Ensució el vínculo con Europa occidental, la piedra angular sobre la que se asentaron las relaciones internacionales desde el fin de la Segunda Guerra Mundial; y declaró la guerra aduanera a los productos europeos, desde vinos a aviones.

En 2018 llegó a asegurar que la Unión Europea había sido creada “para aprovecharse de Estados Unidos”. Fue particularmente duro con Angela Merkel y con Alemania, en tanto se mostró casi siempre afable con los autócratas, así fuesen tipos más bien decadentes como el ruso Vladimir Putin o el norcoreano Kim Jong Un.

Una de las consecuencias, acelerada por la pandemia, fue que durante el tercer trimestre de 2020 China se convirtió en el primer socio comercial de la Unión Europa, un cataclismo histórico a costa de Estados Unidos.

Iba a eliminar el déficit comercial con China, la gran potencia emergente, a la que acusaba, no sin razón, de un dumping comercial a escala jamás vista. El comercio entre ambos países se redujo, pero el déficit comercial de Estados Unidos con China se agrandó hasta lo indecible (+52% a noviembre del año pasado), pese a la guerra de aranceles iniciada en 2018.

Esta semana el yuan alcanzó su cotización más alta frente al dólar en dos años. El día que sea plenamente convertible ante otras monedas, competirá con el dólar y el euro como reserva de valor y medida de todas las cosas.

El eje del mundo se desplaza marcadamente hacia Oriente.

Pero Estados Unidos nunca fue tan rico como ahora, gracias a las cadenas de valor (productos que se arman por piezas producidas en distintas partes del mundo), a su supremacía tecnológica y a la captación de inmigrantes calificados. El desafío de China se basa más en el volumen que en la calidad o en la plenitud individual.

El índice bursátil Dow Jones, que mide el desempeño de las principales industrias, alcanzó el miércoles su récord histórico mientras los manifestantes ultras invadían el Capitolio, pues los demócratas ganaban en Georgia y pasaban a controlar el Senado.

Deja tras de sí más división interna que nunca desde la Guerra Civil o la Guerra de Vietnam, porque dividir por odio para manipular es la técnica básica de los populistas.

Hasta su vicepresidente Mike Pence lo desautorizó el miércoles… y dejó de seguirlo en Twitter.

Y deja una torre inconclusa en Punta del Este.

Cuando se evoca a ciertos gobernantes ególatras y charlatanes, tan propios de América Latina pero no solo, muchos se preguntan cómo llegaron a tener tanto poder. Resulta que el principio Vox populi, vox Dei (la voz del pueblo es la voz de Dios) es esencialmente falso.
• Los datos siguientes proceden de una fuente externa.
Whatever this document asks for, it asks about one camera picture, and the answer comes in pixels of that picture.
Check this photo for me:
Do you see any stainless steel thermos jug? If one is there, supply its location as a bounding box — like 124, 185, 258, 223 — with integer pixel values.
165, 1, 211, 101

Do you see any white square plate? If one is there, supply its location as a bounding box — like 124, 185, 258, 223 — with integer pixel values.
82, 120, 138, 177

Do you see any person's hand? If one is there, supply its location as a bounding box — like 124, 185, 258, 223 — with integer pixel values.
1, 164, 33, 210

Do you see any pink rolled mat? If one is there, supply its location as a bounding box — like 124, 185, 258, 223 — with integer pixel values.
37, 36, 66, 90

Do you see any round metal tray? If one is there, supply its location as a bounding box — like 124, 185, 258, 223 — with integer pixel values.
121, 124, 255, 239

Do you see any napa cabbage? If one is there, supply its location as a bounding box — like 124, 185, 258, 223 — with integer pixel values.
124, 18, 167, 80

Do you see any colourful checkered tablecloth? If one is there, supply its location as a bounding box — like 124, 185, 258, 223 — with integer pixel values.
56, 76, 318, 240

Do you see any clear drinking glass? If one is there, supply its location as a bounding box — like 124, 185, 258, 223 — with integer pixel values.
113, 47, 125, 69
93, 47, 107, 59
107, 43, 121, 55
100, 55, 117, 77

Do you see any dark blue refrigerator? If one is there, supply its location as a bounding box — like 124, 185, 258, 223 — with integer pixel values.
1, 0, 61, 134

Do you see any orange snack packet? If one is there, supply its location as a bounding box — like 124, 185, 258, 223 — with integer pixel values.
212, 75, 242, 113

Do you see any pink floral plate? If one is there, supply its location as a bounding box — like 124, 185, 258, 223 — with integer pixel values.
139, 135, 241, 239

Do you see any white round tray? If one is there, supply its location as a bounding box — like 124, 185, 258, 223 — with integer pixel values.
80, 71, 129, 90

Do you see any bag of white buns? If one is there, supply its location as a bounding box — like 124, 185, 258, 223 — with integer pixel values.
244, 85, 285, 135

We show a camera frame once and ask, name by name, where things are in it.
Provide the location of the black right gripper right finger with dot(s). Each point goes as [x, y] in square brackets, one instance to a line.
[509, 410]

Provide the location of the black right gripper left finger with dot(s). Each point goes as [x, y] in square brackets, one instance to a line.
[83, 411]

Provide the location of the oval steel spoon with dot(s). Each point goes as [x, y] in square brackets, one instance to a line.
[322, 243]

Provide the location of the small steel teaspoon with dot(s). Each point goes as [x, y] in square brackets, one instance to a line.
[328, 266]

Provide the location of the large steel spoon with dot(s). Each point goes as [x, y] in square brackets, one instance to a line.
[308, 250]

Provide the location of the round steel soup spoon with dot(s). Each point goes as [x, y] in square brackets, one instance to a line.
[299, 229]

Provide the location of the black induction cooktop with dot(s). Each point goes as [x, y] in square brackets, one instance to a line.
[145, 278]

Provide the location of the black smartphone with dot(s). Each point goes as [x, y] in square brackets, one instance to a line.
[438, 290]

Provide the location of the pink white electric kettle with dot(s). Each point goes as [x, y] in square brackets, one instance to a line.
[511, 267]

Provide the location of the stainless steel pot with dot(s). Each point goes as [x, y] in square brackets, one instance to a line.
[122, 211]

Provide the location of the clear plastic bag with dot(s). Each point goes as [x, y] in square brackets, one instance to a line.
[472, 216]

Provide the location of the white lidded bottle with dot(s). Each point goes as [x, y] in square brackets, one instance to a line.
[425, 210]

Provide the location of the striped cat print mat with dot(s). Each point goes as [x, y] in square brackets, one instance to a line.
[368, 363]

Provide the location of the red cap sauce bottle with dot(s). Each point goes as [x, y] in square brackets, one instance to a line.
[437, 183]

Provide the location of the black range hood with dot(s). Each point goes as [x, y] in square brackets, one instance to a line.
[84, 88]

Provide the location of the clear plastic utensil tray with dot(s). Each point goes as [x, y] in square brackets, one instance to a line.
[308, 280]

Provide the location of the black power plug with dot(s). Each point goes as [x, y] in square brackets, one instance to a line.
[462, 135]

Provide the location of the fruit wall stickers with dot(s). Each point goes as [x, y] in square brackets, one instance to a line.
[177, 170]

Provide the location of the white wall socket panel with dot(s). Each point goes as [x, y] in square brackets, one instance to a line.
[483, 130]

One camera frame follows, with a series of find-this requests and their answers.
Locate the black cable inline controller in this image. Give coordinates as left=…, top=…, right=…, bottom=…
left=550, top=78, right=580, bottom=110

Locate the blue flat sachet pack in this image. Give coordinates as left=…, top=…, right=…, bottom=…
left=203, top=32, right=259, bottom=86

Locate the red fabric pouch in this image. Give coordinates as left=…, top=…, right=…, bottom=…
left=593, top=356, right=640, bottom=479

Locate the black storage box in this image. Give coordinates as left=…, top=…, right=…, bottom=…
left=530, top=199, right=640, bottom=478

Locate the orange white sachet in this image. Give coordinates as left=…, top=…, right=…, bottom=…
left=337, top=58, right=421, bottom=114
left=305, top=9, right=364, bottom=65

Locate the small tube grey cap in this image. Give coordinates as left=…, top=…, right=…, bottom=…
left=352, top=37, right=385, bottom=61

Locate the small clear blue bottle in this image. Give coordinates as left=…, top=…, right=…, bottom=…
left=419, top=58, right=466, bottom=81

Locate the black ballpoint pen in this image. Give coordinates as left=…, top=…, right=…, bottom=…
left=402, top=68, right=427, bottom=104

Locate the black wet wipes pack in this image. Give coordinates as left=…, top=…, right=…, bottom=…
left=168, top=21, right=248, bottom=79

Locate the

Los pueblos sí se equivocan, y muy seguido. Pero tienen derecho a hacerlo. Y la ventaja del sistema democrático es que al menos los pueblos pueden rectificarse cada cuatro o cinco años, como sucede ahora en Estados Unidos, y no hundirse con sus tiranos, como le ocurrió y ocurre a tantos otros.
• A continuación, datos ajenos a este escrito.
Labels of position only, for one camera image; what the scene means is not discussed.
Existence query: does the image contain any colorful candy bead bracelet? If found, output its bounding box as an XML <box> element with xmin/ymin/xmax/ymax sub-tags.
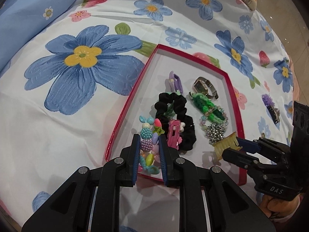
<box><xmin>137</xmin><ymin>115</ymin><xmax>166</xmax><ymax>175</ymax></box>

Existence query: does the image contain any pink hair clip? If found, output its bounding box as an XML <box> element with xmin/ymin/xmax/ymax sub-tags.
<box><xmin>167</xmin><ymin>119</ymin><xmax>185</xmax><ymax>150</ymax></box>

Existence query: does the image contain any yellow hair claw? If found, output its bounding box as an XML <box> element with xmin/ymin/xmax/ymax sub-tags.
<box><xmin>213</xmin><ymin>132</ymin><xmax>242</xmax><ymax>160</ymax></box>

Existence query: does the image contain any black scrunchie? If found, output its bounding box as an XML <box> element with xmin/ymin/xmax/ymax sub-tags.
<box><xmin>154</xmin><ymin>92</ymin><xmax>196</xmax><ymax>151</ymax></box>

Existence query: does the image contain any light green hair clip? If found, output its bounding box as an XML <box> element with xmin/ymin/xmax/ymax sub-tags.
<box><xmin>164</xmin><ymin>90</ymin><xmax>182</xmax><ymax>119</ymax></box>

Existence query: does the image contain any pastel crystal bead bracelet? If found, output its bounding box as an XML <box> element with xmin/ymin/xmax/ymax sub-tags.
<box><xmin>199</xmin><ymin>105</ymin><xmax>230</xmax><ymax>130</ymax></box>

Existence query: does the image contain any green woven bracelet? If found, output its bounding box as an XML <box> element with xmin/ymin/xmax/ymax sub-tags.
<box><xmin>189</xmin><ymin>92</ymin><xmax>225</xmax><ymax>124</ymax></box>

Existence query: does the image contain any purple hair tie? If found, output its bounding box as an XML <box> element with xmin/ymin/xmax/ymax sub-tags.
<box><xmin>165</xmin><ymin>71</ymin><xmax>184</xmax><ymax>95</ymax></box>

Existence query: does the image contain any metal wristwatch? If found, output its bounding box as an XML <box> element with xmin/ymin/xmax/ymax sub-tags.
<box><xmin>193</xmin><ymin>77</ymin><xmax>219</xmax><ymax>100</ymax></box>

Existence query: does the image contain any red jewelry tray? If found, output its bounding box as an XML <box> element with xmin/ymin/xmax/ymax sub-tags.
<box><xmin>105</xmin><ymin>44</ymin><xmax>247</xmax><ymax>185</ymax></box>

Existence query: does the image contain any right hand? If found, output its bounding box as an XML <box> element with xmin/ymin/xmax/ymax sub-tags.
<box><xmin>259</xmin><ymin>195</ymin><xmax>300</xmax><ymax>219</ymax></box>

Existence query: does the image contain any purple flower hair claw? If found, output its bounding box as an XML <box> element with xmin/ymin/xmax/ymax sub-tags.
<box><xmin>261</xmin><ymin>94</ymin><xmax>280</xmax><ymax>124</ymax></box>

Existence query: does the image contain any pink printed cloth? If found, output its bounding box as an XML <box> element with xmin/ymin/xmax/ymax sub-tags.
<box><xmin>289</xmin><ymin>56</ymin><xmax>301</xmax><ymax>101</ymax></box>

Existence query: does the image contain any floral bed sheet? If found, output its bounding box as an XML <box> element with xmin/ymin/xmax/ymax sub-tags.
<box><xmin>1</xmin><ymin>0</ymin><xmax>293</xmax><ymax>226</ymax></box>

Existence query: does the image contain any blue floral pillow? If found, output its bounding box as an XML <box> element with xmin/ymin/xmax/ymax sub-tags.
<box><xmin>1</xmin><ymin>0</ymin><xmax>76</xmax><ymax>69</ymax></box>

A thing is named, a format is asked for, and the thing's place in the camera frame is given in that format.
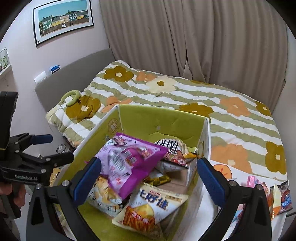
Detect white cup on shelf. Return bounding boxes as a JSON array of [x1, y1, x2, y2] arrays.
[[0, 48, 10, 70]]

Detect green ring toy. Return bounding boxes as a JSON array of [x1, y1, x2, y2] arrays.
[[61, 90, 80, 106]]

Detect cheese sticks snack bag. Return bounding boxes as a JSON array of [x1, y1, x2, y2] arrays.
[[111, 183, 189, 239]]

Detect dark blue red snack bag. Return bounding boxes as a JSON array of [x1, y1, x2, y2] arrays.
[[278, 180, 292, 214]]

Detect grey potato chip bag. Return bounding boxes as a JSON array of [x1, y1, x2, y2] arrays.
[[86, 176, 124, 217]]

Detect orange cream snack bag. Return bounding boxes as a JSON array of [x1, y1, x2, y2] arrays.
[[267, 184, 281, 220]]

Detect white blue wall device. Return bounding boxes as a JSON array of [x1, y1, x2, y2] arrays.
[[34, 65, 61, 84]]

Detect pink marshmallow snack bag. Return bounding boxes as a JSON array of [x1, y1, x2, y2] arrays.
[[247, 176, 269, 197]]

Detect beige curtain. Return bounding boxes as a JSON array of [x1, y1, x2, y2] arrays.
[[100, 1, 288, 110]]

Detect floral striped quilt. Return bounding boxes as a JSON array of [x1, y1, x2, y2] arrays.
[[46, 60, 287, 181]]

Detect green cardboard box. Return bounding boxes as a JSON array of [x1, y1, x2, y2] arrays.
[[56, 104, 212, 240]]

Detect person left hand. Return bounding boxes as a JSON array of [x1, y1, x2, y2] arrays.
[[1, 183, 26, 219]]

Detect framed houses picture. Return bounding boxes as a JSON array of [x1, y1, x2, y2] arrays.
[[33, 0, 94, 46]]

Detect purple snack bag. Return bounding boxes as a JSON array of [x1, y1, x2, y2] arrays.
[[95, 133, 168, 199]]

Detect grey headboard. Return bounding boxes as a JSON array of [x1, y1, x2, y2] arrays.
[[35, 48, 115, 112]]

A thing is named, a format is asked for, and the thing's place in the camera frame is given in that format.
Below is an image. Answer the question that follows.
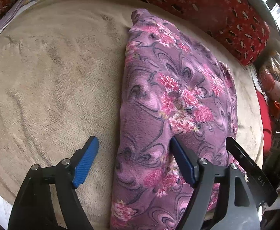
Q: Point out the beige fleece blanket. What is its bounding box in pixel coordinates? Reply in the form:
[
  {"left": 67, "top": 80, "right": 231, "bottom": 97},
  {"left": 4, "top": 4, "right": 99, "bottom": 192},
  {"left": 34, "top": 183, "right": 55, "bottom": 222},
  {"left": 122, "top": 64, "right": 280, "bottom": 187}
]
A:
[{"left": 0, "top": 0, "right": 263, "bottom": 229}]

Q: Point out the red cloth at right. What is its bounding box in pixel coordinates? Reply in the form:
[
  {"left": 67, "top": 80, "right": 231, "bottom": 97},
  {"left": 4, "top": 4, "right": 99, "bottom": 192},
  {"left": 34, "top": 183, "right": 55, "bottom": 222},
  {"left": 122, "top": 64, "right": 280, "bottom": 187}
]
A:
[{"left": 256, "top": 89, "right": 272, "bottom": 156}]

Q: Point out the purple floral garment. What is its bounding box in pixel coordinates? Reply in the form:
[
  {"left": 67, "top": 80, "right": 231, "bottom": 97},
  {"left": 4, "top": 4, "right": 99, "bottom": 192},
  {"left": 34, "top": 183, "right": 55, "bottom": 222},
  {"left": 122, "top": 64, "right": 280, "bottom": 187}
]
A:
[{"left": 110, "top": 9, "right": 238, "bottom": 229}]

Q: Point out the doll in plastic wrap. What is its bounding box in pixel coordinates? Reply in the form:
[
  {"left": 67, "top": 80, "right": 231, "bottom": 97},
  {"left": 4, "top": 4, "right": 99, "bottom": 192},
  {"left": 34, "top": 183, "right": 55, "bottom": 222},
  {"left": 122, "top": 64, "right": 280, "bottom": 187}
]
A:
[{"left": 258, "top": 51, "right": 280, "bottom": 103}]
Donald Trump, quien abandona la Presidencia de Estados Unidos entre berrinches y empujones, por las buenas o por las malas, se sirvió del miedo de las clases populares y los wasp (blancos, anglosajones y protestantes), nostálgicos de las antiguas formas de vivir y trabajar, y temerosos de cambios globales acelerados.
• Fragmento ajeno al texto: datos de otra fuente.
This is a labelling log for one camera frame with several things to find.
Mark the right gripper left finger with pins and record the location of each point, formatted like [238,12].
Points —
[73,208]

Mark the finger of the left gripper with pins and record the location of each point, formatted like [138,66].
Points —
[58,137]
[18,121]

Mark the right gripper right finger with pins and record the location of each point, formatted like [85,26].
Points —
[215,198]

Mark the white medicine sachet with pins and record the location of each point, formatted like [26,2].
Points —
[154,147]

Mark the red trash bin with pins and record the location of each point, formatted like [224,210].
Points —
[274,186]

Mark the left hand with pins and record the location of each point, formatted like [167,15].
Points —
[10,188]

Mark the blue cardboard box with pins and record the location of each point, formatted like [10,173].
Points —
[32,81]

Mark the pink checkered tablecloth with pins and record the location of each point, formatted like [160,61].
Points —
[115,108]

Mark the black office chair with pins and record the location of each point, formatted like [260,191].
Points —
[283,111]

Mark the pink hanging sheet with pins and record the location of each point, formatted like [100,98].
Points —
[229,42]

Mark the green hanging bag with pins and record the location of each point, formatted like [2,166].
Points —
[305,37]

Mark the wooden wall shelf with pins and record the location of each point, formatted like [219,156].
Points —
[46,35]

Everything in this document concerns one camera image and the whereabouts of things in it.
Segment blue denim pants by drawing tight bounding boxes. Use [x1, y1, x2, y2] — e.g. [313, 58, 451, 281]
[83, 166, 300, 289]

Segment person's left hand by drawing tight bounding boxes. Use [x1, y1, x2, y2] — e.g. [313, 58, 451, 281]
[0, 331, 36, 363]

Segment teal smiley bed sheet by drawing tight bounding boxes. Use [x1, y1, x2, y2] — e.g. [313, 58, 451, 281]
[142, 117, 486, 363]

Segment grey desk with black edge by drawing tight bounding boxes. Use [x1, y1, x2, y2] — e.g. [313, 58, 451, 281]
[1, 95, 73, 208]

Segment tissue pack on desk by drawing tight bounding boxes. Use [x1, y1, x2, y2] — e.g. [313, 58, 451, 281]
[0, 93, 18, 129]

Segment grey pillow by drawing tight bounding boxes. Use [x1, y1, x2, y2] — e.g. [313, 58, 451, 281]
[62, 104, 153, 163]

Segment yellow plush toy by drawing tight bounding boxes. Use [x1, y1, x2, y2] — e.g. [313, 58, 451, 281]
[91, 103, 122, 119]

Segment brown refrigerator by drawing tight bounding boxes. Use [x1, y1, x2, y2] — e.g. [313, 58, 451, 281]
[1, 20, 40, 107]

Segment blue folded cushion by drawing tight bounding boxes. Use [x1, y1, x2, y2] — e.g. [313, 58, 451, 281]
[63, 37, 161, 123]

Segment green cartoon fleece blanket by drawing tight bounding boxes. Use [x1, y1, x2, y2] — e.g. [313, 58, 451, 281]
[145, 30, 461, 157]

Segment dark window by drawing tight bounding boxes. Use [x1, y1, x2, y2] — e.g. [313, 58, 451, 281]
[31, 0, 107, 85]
Ese tipo de miedos produce proteccionismo económico, populismo político y conflictos de todo tipo. El miedo y el odio, manipulados por un líder, pueden ser motores de la historia tan poderosos como las ideas, los credos, el lucro y el amor.

Para bienpensantes y progres es fácil hacer buena letra a costa de Donald Trump y sus libertarios ultraconservadores. Pero quienes conocen y respetan la contribución decisiva de Estados Unidos a la modernidad, sienten vergüenza ajena.

Resta ver si los incidentes del miércoles en la sede del Congreso, en Washington, son el preámbulo de una guerra abierta de la extrema derecha contra el sistema liberal, como temen algunos, o una mera convulsión folklórica de una vía muerta: el fin de la extraña y vergonzante era de Donald Trump en la Casa Blanca.

Joe Biden, un anciano, y Kamala Harris tendrán la fatigosa tarea de reconstruir vínculos: el de los estadounidenses entre sí, y el de Estados Unidos con el mundo. Es probable que también traigan consigo un impuestazo para extender la esfera del Estado, y para cubrir los déficits acumulados y las asistencias masivas por la pandemia. Pero esa es otra historia, y otro debate, que debería ser más inspiradora.